Successful modular procurement should model Agile and iterative software development practices by continuously improving both the product, the acquisition process, and the software development process to get value to your users as soon as possible. Building a Minimal Viable Product (MVP) to test initial assumptions will lead to a better result than deploying an untested product developed with no input from users.
Since modular contracting requires the government to conceptually prioritize the most important piece of the project, it encourages faster delivery of the software that is most important or fundamental to the success of the broader effort. Instead of waiting for an entire large piece of software, the government can pursue deploying the first software module.
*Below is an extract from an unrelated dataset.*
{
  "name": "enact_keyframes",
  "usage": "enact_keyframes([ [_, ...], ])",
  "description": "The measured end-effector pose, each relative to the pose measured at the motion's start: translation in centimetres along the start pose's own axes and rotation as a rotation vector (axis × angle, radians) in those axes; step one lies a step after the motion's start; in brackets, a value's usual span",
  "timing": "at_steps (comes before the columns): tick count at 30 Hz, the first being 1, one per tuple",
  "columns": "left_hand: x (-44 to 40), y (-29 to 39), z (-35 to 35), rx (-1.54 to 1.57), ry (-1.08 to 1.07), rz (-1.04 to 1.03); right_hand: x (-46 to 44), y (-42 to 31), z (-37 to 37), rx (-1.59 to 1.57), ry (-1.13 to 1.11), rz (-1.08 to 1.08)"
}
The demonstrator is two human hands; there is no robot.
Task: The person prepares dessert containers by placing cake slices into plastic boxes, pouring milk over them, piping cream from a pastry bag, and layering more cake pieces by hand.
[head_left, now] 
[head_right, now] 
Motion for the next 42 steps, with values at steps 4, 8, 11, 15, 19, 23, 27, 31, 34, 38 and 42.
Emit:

This provides the added benefit of helping your team pave the way for the security and compliance processes of future modules. Once those checks are passed, your users get to use your software; you deliver value on your mission and build your stakeholder’s confidence that you are effective in delivering software.
The goals of the Agile contracting approach in government
In order to transform contracts to be Lean-Agile, both parties must have a common set of goals that can be used to guide the negotiations. The contract should outline how the two parties will work together to foster cooperation, open communications, trust, and transparency. It should address the risk of cost and schedule overruns and underruns through terms where both parties share the pain when the plan fails, and the gain if the contractor delivers the solution sooner or at a lower cost than expected. Finally, the parties should scour the contract for any process, deliverable or another element that does not add value to the solution or causes waste and delay.
Although government procurement hasn’t caught up to the Agile world, the FAR and its regulations can still be used to deliver with an Agile framework successfully. CGI’s Agile Center of Excellence can help bridge these gaps and work with government agencies to bridge these contracting gaps, deliver value early and often and save taxpayer dollars.